Directions for this task
Whenever a line contains the string "straight", copy it out of the entries.

Records for processing

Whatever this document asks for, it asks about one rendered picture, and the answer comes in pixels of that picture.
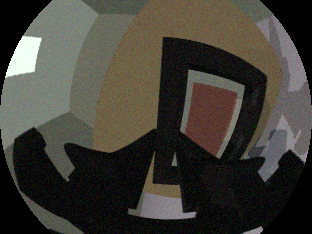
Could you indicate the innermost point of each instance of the brown flat rectangular board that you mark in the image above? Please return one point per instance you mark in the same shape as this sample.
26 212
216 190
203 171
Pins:
129 97

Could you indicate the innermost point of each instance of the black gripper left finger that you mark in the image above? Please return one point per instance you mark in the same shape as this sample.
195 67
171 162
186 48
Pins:
126 168

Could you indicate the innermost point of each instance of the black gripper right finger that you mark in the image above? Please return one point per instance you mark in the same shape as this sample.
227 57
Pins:
201 174

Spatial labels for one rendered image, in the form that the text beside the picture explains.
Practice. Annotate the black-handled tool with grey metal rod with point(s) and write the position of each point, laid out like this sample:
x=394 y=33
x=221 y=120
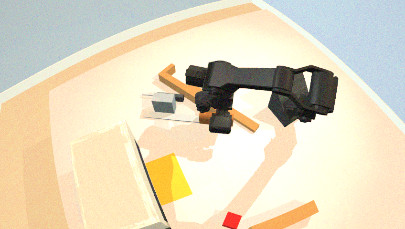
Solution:
x=178 y=97

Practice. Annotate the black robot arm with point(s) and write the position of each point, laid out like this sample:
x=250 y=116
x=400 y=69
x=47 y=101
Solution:
x=223 y=79

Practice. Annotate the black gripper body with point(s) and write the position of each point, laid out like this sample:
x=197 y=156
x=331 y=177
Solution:
x=221 y=123

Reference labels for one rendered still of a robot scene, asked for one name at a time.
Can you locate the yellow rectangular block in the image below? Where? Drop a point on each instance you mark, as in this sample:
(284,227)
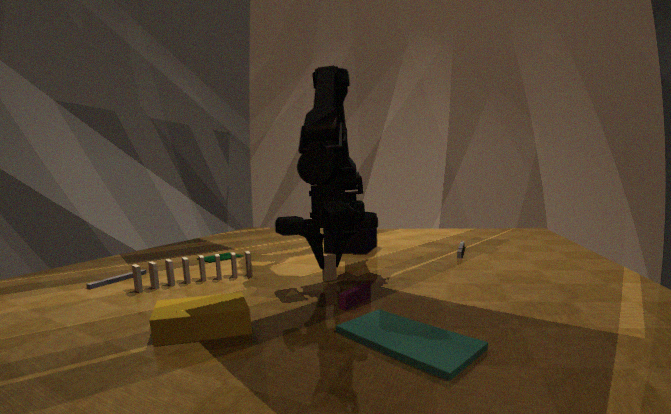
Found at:
(199,318)

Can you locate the teal flat rectangular block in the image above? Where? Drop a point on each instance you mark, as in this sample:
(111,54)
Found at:
(434,350)

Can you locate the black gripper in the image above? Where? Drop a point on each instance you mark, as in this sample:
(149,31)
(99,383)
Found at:
(308,228)

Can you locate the green rectangular block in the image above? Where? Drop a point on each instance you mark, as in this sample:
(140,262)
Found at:
(223,256)

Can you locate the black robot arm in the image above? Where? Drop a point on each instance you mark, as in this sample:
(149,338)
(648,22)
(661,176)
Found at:
(325,156)

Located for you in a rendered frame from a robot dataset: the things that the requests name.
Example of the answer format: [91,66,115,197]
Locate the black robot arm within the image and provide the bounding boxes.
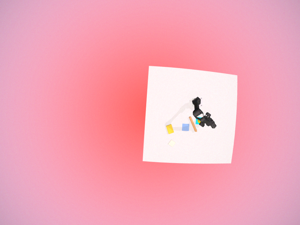
[192,97,216,129]

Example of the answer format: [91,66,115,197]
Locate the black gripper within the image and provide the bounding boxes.
[199,112,211,127]

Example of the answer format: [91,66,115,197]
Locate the yellow flat block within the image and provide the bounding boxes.
[166,124,174,134]

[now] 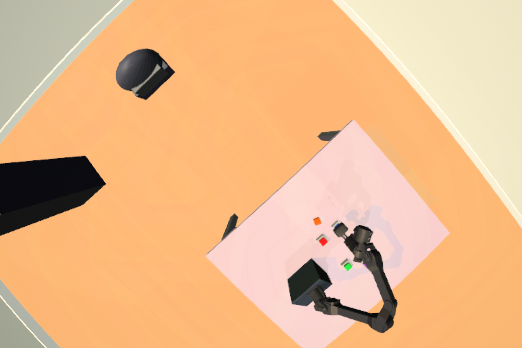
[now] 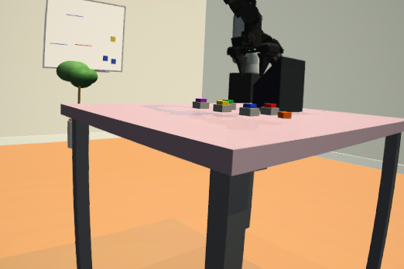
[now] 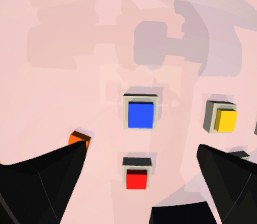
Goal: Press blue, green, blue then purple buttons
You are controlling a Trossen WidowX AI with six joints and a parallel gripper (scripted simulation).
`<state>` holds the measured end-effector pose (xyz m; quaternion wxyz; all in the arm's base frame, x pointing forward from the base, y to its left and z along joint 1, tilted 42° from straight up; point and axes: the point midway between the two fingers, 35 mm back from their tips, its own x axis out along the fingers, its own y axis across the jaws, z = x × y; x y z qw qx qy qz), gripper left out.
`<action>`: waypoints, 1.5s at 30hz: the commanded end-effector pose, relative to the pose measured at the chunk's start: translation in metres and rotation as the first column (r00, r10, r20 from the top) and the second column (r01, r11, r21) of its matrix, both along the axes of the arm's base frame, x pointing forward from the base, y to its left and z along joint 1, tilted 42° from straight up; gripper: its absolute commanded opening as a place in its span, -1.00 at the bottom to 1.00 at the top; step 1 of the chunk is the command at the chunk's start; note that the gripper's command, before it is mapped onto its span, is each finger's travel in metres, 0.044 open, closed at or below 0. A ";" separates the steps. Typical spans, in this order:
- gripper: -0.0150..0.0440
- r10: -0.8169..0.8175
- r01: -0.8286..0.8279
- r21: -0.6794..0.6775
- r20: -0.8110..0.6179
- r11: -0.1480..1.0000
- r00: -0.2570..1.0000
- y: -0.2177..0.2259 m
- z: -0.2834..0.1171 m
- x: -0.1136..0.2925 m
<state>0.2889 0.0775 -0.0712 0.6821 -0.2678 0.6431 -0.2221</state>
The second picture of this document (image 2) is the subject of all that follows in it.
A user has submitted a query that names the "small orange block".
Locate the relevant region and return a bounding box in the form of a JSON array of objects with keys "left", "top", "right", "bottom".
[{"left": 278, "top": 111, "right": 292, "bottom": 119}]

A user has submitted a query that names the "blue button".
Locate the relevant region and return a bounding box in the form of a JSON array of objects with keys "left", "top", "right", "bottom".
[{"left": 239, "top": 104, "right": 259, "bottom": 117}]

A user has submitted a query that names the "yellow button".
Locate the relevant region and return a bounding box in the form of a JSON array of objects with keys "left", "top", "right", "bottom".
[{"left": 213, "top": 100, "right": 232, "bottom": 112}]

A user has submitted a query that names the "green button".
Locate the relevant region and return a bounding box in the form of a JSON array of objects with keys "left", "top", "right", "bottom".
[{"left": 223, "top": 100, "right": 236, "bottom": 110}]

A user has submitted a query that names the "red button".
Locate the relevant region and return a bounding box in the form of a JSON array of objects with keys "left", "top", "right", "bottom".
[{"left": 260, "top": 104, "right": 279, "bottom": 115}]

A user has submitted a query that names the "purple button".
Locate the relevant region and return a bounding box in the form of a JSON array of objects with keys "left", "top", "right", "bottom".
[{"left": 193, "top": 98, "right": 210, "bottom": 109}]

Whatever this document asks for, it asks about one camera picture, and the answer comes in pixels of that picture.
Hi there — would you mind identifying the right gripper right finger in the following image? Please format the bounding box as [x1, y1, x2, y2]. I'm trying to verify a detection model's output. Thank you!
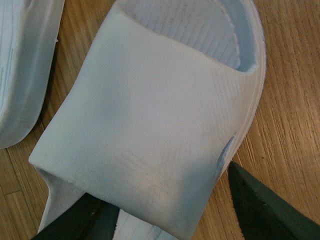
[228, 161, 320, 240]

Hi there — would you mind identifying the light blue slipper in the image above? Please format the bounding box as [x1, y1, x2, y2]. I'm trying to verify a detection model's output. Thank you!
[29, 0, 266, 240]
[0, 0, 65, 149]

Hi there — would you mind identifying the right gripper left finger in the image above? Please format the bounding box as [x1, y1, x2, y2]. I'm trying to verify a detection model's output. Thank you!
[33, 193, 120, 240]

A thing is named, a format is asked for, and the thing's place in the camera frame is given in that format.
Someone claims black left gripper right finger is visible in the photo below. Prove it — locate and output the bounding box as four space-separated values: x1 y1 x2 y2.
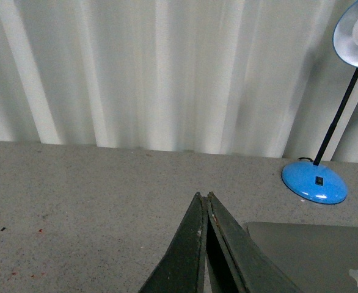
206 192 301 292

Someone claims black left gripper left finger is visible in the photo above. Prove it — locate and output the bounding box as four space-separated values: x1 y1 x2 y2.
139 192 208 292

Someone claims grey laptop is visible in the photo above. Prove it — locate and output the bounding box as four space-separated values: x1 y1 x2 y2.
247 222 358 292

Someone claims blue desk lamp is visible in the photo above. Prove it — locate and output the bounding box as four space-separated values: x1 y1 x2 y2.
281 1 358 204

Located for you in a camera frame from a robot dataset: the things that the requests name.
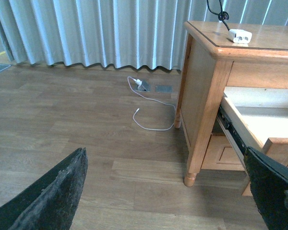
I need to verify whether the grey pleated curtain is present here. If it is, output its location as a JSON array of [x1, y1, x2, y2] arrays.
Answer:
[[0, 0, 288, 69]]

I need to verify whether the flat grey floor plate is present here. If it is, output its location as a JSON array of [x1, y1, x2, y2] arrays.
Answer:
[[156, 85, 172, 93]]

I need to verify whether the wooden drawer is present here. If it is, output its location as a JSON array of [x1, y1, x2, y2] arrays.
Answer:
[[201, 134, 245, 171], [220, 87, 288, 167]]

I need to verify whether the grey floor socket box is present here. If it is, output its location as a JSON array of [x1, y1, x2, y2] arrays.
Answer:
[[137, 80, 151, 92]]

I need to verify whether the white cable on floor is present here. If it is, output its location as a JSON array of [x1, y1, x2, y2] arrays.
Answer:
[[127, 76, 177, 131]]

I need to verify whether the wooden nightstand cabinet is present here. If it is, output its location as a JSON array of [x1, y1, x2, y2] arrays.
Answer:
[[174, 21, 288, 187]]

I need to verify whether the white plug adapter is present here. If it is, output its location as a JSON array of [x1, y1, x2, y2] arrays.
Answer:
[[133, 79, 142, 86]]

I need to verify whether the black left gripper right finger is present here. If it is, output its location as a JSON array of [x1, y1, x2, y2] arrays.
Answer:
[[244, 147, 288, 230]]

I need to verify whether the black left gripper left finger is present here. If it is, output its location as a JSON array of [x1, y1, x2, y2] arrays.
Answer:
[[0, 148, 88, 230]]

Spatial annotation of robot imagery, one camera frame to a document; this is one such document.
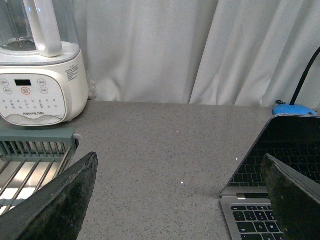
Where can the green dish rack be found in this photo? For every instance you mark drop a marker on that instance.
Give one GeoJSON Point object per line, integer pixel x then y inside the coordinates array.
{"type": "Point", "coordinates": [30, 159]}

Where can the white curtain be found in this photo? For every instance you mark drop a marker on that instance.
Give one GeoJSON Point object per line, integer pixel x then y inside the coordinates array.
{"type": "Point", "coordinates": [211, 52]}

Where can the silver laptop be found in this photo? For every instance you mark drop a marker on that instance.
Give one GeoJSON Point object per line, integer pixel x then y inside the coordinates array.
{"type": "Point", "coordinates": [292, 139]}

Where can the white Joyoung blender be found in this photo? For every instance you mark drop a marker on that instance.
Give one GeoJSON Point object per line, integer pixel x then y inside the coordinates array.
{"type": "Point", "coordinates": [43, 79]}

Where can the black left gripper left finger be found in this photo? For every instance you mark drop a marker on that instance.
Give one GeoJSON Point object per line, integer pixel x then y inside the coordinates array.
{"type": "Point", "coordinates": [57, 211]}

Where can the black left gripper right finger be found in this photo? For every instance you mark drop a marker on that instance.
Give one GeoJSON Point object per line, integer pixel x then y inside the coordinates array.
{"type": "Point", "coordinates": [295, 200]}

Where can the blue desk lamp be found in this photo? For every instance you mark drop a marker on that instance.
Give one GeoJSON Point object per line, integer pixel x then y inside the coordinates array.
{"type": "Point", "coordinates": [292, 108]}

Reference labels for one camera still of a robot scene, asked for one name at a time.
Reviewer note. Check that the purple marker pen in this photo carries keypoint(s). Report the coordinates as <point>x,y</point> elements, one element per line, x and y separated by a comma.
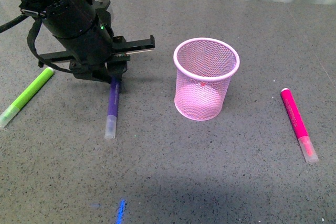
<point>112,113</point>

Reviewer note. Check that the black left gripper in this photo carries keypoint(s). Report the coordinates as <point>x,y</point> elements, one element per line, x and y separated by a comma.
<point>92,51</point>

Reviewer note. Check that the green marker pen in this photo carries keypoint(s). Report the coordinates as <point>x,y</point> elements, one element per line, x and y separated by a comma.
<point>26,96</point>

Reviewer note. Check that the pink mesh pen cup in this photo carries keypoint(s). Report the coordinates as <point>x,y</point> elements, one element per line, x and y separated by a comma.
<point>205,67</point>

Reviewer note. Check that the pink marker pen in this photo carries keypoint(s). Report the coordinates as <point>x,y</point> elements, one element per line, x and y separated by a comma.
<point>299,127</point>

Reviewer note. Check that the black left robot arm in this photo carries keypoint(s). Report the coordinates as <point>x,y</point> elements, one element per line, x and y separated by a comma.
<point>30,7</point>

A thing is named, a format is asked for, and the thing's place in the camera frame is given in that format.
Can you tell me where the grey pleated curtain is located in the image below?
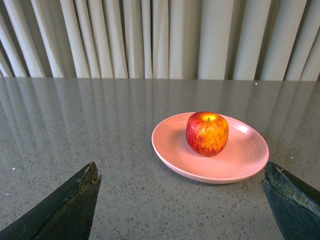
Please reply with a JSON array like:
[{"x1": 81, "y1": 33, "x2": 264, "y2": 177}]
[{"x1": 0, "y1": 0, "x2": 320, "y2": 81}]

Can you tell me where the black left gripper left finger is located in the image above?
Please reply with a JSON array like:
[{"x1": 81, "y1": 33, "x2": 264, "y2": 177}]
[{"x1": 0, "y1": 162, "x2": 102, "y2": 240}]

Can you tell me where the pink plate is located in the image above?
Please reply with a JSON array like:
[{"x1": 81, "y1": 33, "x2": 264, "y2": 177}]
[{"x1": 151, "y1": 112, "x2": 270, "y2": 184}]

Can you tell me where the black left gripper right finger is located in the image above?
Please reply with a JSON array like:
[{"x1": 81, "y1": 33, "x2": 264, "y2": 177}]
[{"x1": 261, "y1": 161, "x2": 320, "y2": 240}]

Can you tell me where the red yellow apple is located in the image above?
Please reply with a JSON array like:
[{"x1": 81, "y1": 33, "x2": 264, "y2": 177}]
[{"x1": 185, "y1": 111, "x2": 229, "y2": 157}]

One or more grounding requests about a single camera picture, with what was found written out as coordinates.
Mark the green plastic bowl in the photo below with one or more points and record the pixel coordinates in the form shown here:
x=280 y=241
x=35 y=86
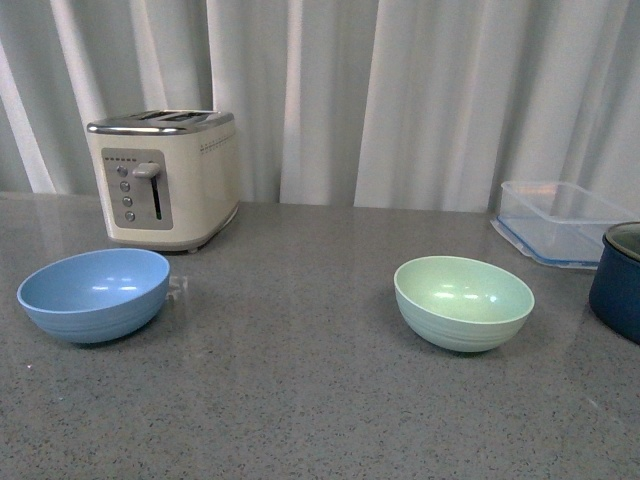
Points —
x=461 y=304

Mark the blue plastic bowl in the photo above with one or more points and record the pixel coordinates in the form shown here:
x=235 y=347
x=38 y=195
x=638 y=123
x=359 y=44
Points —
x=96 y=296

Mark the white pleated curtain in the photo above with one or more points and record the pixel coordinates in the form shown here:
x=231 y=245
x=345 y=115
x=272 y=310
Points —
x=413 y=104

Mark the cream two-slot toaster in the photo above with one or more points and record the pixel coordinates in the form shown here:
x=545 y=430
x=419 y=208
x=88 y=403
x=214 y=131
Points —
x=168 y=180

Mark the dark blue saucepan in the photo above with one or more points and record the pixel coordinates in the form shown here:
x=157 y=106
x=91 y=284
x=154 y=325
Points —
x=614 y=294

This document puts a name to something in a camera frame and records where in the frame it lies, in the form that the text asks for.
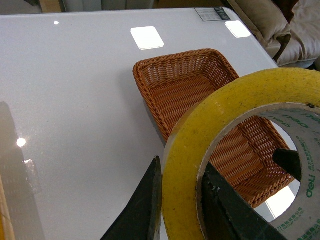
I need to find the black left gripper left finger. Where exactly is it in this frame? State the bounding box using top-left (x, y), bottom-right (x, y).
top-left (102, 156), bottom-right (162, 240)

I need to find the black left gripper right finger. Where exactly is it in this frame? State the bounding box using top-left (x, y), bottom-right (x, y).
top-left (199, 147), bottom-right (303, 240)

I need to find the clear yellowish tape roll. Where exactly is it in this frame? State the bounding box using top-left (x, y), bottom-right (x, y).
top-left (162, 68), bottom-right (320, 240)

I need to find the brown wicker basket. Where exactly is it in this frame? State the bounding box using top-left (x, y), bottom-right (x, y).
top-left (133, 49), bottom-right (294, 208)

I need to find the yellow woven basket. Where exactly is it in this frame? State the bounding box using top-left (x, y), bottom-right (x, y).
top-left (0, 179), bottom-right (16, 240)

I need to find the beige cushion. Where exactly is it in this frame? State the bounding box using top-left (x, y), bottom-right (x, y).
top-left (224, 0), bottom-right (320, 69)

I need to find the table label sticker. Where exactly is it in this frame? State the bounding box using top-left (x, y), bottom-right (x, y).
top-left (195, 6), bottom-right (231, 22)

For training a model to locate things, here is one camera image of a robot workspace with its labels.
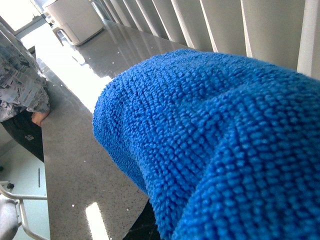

Response area
`<state>` holds the measured end-effector pose (xyz m; quaternion wxyz; all in the arm's base frame, x pointing forward from the base, y to its left and z along joint 1, tilted 42° from straight up; point and axes: the point midway between the two fingers, 35 mm back from their tips, its own x axis out along the fingers, its own y axis across the jaws, z = x × y; x y z qw qx qy qz), gripper left out.
`<action>`: waypoints, 1.5s at 30hz: the commanded end-effector pose, relative to the pose measured at the chunk's start: translation in metres and rotation as the first column (r00, r10, r20 from the top) and the second column (r01, r11, r21) of its matrix, both along the axes of the arm's base frame, x pointing forward from the base, y to its left and z along joint 1, tilted 42° from straight up; gripper: its absolute commanded opening as a place in its span, -1.00 at the bottom to 1.00 at the top; step 1 of the chunk is the command at the chunk's start; note that the gripper's command, before it is mapped onto its span, is each finger's travel in metres, 0.044 open, closed at or below 0. A ";" separates the steps. Typical spans, in this order:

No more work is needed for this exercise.